No volvió a sentir esa misma sensación de la última vez.
Después de tanto tiempo, aquel santuario de vida-muerte no ejercía poder alguno sobre él.
Cerró sus párpados agotados y esnifó aquel olor. Le recorrió una sensación de placer, “Ya estoy aquí” Dijo con un tono melodioso.
Su voz, terciopelo manchado de sangre, así era. Grave, honda, inteligente y astuta.
Alzó la mirada hacia el cielo y, cruzando los ventanales, observó con mirada casi lasciva a la luna dorada. Sí, aquella era la noche perfecta.
Como un niño en una juguetería, avanzó paso a paso extasiado hacia el centro del invernadero. Cada pisada de sus robustas botas hacía crujir (y estremecer) las ramas y hojas que dormían eternamente sobre el suelo.
Volvió a olfatear mientras devoraba el pasillo de selva con la mirada. Se estaba acercando, lo intuía, lo olía. Hedor dulce de muerte. Su sangre vibraba a la par que su cerebro recibía esas señales olfativas.
Igual que carracas, hacía chocar sus dientes entre sí como señal de excitación. Su situación de trance era evidente.
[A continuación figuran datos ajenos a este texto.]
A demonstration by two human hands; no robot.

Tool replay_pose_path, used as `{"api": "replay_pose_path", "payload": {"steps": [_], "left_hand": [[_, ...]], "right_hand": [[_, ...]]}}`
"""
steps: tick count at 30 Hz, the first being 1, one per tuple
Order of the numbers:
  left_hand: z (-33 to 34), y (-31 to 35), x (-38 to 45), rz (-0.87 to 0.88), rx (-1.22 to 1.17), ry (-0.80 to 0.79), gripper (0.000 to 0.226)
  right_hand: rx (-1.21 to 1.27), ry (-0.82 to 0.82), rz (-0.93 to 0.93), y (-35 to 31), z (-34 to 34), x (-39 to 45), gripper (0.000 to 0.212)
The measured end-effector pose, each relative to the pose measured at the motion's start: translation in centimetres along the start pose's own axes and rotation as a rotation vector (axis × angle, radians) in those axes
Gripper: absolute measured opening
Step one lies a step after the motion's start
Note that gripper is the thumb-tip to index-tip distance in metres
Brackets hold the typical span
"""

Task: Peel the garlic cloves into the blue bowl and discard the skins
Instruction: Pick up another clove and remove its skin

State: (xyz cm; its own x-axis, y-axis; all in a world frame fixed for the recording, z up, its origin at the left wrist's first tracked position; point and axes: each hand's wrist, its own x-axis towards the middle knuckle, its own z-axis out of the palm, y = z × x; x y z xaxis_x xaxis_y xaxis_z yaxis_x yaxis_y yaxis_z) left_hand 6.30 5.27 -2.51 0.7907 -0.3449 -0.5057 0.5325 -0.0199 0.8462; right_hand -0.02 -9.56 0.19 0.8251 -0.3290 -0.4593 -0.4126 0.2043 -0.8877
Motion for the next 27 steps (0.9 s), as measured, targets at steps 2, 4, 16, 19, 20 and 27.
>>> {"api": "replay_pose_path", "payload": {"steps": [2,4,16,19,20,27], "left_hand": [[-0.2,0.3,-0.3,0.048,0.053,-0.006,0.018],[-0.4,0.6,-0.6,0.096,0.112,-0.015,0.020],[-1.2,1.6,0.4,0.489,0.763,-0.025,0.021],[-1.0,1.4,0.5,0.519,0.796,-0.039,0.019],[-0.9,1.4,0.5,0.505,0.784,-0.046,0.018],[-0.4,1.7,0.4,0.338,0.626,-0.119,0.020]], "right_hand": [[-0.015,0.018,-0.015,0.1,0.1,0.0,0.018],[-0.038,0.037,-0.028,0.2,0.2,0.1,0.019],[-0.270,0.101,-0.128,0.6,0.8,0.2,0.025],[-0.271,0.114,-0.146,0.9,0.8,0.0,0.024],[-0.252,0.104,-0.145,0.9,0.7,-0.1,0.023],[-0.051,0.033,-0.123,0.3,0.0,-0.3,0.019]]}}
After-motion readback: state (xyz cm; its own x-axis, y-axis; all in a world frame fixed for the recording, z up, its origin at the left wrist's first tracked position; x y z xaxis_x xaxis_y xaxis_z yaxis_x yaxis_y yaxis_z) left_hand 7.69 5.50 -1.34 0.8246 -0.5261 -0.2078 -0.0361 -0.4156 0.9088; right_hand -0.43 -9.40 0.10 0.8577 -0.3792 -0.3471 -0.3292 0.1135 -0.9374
Giró una esquina donde había un bonsai de baobab (vaya ironía). Allí encontró su manjar: languidecía sigilosamente aquella poli que casi acaba con su vida (herida de bala en costado izquierdo).
Bien, sabía que tantos homicidios deberían tener consecuencia pero él no estaba dispuesto a recibirla.
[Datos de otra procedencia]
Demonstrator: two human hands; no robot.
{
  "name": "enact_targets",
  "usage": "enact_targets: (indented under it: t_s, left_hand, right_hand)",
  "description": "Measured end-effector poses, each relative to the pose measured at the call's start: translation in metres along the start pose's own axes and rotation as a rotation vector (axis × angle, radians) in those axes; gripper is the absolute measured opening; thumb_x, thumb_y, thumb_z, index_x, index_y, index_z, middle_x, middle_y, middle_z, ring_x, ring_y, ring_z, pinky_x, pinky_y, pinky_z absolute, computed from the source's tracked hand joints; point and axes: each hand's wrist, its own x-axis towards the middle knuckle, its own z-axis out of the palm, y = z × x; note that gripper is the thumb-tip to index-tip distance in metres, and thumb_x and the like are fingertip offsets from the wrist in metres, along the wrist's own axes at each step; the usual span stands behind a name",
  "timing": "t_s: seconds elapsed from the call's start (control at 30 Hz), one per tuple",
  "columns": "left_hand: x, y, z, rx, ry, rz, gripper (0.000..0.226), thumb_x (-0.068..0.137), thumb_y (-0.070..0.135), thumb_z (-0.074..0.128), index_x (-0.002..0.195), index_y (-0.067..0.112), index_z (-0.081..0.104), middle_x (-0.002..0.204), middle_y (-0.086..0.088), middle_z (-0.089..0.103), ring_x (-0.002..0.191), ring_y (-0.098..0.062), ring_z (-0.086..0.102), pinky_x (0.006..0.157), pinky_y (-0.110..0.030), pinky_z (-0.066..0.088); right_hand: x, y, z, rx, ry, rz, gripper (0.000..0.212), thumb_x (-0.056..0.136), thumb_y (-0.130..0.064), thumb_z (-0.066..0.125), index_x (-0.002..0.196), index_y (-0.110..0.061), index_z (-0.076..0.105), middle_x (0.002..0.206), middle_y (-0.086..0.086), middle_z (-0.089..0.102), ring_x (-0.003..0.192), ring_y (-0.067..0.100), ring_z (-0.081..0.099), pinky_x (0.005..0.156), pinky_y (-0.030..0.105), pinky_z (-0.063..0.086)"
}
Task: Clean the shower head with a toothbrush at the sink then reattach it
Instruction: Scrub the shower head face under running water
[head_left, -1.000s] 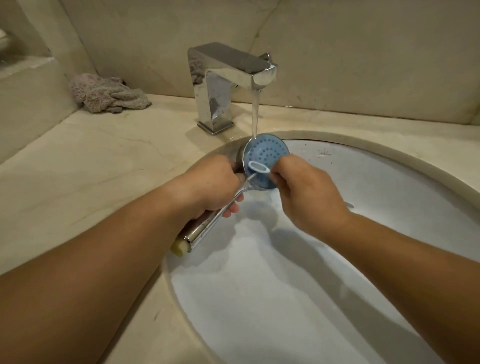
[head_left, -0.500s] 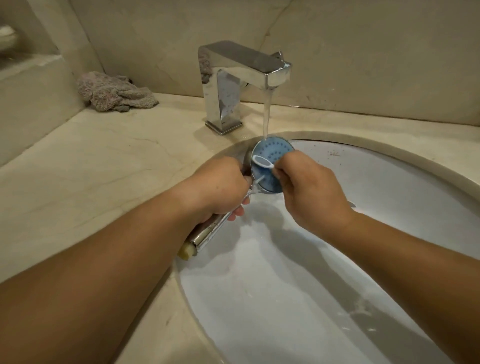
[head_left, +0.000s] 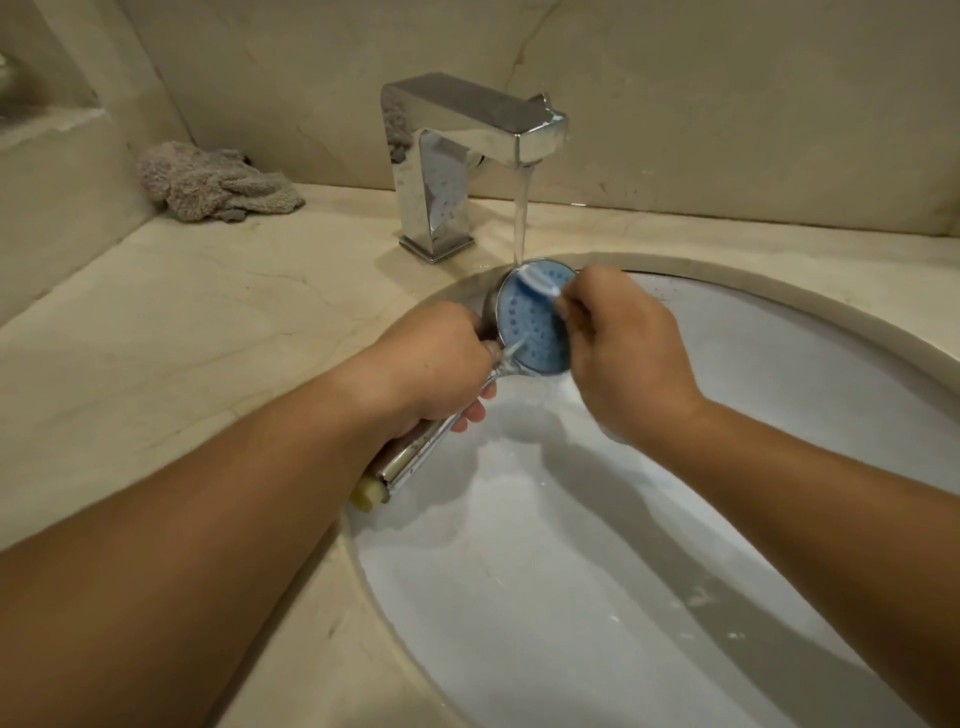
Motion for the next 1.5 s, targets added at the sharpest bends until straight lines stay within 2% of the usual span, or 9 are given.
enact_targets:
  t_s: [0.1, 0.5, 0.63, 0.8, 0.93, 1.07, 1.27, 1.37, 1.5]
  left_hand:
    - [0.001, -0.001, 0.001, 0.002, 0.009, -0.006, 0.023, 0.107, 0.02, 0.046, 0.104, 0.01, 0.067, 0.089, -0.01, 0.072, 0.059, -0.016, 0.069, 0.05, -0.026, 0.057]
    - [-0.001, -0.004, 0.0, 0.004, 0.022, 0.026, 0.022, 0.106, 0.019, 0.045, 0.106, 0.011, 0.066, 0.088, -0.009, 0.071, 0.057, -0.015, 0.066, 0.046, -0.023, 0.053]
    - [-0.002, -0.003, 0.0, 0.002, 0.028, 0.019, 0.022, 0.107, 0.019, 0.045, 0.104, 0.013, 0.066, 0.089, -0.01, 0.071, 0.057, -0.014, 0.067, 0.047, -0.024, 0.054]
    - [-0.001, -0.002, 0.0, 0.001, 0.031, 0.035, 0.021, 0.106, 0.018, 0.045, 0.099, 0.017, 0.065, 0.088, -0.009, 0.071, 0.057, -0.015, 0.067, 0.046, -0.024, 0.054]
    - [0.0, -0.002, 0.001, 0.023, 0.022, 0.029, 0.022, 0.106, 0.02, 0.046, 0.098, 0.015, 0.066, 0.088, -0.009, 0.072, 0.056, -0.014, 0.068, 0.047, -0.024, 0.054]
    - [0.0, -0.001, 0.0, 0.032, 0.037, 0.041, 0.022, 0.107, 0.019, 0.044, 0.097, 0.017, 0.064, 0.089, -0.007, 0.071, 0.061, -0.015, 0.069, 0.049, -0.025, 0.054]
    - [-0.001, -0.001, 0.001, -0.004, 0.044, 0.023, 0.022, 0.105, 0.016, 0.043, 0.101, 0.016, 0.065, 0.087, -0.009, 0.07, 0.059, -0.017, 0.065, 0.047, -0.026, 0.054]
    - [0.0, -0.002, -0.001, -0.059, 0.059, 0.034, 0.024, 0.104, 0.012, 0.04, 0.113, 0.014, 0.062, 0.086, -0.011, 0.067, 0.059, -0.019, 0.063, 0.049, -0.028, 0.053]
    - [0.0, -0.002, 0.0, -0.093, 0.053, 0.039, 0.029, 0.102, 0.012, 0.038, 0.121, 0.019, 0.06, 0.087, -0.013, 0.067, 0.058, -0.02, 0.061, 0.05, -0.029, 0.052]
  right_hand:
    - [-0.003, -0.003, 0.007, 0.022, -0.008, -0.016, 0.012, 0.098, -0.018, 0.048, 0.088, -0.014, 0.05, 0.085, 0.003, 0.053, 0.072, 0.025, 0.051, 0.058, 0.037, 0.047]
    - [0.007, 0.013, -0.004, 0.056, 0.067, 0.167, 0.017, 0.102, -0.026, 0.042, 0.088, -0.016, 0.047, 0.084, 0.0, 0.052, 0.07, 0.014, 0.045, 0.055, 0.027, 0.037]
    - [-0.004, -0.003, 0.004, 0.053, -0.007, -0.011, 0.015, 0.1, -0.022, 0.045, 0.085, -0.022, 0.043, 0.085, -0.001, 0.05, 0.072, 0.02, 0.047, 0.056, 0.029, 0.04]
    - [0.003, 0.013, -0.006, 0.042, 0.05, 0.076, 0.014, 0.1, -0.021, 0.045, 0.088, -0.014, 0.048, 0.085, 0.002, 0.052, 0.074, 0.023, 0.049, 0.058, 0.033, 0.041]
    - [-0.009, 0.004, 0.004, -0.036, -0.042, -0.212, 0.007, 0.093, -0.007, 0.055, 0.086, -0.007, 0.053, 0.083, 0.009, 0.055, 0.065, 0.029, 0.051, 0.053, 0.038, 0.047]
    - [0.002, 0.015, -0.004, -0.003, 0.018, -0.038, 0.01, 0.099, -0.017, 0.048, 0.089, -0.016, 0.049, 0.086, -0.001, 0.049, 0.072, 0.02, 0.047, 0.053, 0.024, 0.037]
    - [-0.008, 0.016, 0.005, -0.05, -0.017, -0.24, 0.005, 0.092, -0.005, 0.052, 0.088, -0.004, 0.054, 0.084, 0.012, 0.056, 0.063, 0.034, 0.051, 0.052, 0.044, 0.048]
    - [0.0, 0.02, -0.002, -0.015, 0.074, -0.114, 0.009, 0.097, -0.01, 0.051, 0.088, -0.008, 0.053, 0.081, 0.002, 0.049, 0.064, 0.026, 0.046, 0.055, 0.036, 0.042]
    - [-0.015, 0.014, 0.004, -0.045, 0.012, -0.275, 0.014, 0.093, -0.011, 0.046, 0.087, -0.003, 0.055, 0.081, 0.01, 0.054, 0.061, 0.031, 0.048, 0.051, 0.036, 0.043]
La chica, moribunda, estaba recostada sobre un banco de mármol frío y mohoso. La miró y se quedó prendado: aquellos ojos que reflejaban terror eran no menos que excitantes. Se acercó y echó su aliento en su cara. A ella le recorrió una sensación más que desagradable, la arcada que le siguió fue casi incontenible.
Él olió su cabello dorado, su cara húmeda de pánico y sudor. La observó y posó su mano en la cadera. Un gemido agónico salió de su boca amordazada y le recorrió un escalofrío. Se temió lo peor y empezó a asumirlo dolorosamente.
¿Él compasión?Ninguna mas hoy sólo tenía sed de rojo y noche. Acarició con su grueso dedo el cuello de la agente y, con una filada uña, clavó el meñique justamente en la débil yugular.
Al retirarlo, una dulce fuente oscura comenzó a manar de forma intermitente. Como un bebé busca el pecho de su madre, se acercó a aquel caño divino y absorbió toda la vida que ella dejaba atrás sin remedio.